Norbert Teufelberger and Manfred Bodner will therefore have to show a clean pair of hands. For some months, they have moreover been cleaning up their business’ image. “It’s high-tech entertainment” Antonio Costanzo likes to say, responsible for Bwin’s French project. The visits they’ve made to the Budget minister to demonstrate the transparency of their accounts have been innumerable. “Today, we have become respectable” Manfred Bodner enjoys saying.

Intense Lobbying. The battle is not entirely over: certain parliamentarians, in particular the UMP member Yvelines Jacques Myard, are pleading for a minimum market opening. Bwin has therefore sent its cohorts out on an intense lobbying campaign before the draft law is brought before parliament, prospectively next autumn. As on that May morning in the plush Victor Hugo rooms at the Senate, when two pretty ambassadors for the business came to unveil their case before Senator François Trucy, 76 years old and author of two reports on gaming for money. Transparency? “We trace all money movements.” “Player protection?” “Bets are limited to 5,000 euros a month. “The tax regime?” “Too much tax and players will bet on illegal sites that are more lucrative.” »

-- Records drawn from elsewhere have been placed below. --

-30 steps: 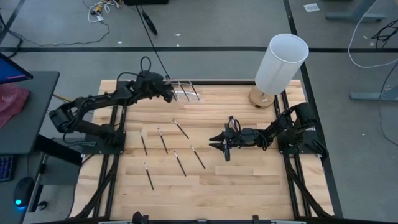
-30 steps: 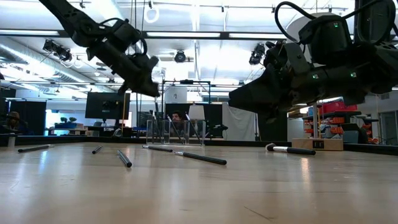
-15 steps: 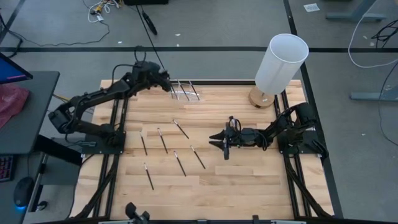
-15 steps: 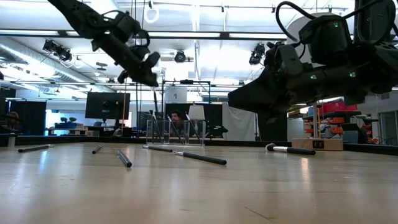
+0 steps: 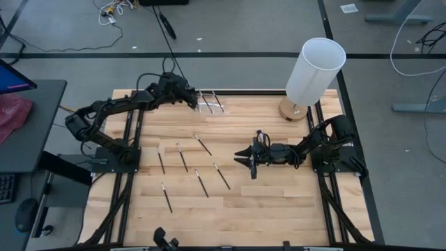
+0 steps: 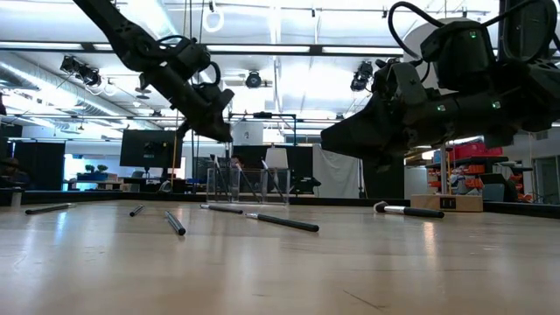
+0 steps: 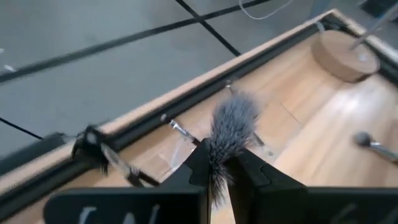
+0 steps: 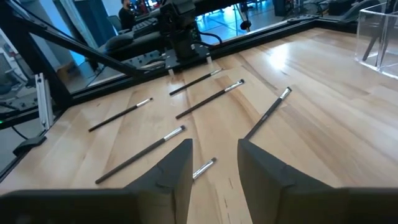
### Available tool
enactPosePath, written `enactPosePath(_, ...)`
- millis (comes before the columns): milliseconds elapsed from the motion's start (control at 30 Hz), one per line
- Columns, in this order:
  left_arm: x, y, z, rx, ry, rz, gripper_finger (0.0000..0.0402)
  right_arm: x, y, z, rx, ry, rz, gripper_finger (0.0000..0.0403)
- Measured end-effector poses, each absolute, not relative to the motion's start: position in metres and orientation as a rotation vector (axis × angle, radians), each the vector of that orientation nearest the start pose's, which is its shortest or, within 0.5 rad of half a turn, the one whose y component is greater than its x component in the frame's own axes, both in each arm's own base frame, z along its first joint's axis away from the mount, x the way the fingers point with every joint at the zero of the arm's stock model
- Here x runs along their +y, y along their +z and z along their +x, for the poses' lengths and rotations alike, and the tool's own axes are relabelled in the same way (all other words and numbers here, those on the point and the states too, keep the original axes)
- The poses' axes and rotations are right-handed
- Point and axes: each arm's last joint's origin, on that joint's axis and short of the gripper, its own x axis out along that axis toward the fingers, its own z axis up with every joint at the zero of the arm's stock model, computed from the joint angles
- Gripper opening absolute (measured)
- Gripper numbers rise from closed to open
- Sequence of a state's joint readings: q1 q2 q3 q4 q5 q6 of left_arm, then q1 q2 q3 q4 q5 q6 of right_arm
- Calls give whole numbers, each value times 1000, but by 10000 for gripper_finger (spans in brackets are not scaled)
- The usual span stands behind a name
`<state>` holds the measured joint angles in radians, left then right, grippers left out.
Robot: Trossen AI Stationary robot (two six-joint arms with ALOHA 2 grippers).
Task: Put items in baskets/containers
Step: Put the black highlighter brush into the transparent organizer
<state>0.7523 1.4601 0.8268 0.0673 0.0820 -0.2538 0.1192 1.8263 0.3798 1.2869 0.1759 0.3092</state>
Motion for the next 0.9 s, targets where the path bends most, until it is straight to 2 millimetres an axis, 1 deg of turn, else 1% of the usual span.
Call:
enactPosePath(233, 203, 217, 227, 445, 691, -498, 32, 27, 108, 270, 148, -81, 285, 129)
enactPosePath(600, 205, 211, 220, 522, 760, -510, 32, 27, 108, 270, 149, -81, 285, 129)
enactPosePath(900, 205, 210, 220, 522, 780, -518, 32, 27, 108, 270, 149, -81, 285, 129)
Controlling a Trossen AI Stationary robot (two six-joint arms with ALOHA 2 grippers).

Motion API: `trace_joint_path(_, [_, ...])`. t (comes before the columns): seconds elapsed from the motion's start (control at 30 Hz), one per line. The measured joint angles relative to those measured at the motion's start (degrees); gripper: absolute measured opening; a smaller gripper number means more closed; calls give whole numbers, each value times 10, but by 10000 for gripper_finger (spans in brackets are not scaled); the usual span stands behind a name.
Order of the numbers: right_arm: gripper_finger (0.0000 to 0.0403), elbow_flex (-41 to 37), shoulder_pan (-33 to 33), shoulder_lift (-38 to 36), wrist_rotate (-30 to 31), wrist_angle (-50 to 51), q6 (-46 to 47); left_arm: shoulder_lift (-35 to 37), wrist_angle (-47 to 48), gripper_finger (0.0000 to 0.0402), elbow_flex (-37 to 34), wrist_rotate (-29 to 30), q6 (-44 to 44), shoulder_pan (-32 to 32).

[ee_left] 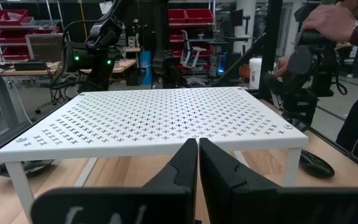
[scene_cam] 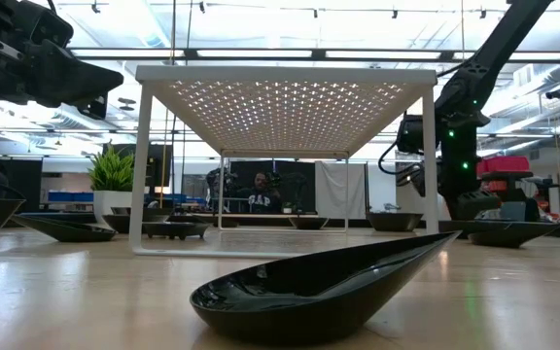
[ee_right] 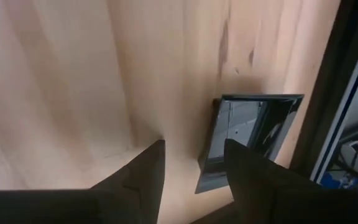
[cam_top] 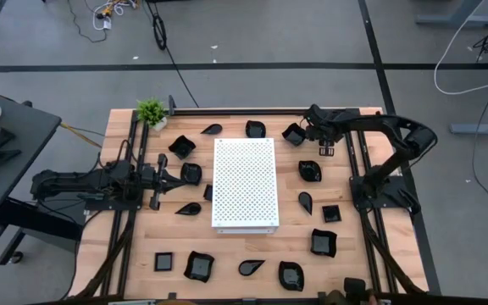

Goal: Pick & Place Mini shaped plates
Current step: Put the black square plate on the shelf

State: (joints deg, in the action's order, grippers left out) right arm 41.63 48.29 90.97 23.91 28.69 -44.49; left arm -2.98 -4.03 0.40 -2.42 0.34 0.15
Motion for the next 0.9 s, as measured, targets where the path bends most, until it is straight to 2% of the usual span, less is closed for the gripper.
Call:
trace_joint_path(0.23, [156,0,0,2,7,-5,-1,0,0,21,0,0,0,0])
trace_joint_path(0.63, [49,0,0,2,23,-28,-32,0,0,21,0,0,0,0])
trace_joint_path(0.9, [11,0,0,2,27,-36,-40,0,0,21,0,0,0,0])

Once the market is open, we can expect Bwin’s flags to be flying just about everywhere: on the small screen, in cinemas and also on the pitch on the team shirts (in 2007 they sponsored Real Madrid). “They have a blanket advertising strategy” notes a competitor, Christophe Dhaisne from Unibet.  In 2007, Bwin spent 110 million euros on marketing. The two Austrians have opened discrete discussions with TF1, Canal Plus and Orange: this time, to sell their betting system on the “TV” or by mobile phone, on the condition that it is allowed by law.

More than 5,000 bets on 90 sports.
From the 2008 Euro football matches to ski jumping via Gaelic wrestling, you can bet on practically everything on Bwin. The online site, specialist in sporting bets, is involved in 500 football leagues spread over 100 countries. The name of the top goal scorer? Of the last goalkeeper to touch the ball? The number of yellow cards or balls out of play at half time? Everything is a pretext for betting. Its strategy: get to the biggest number of people possible and get them to bet small sums (8 euros on average) very often. At the last football world cup they reached a record 90 bets a second!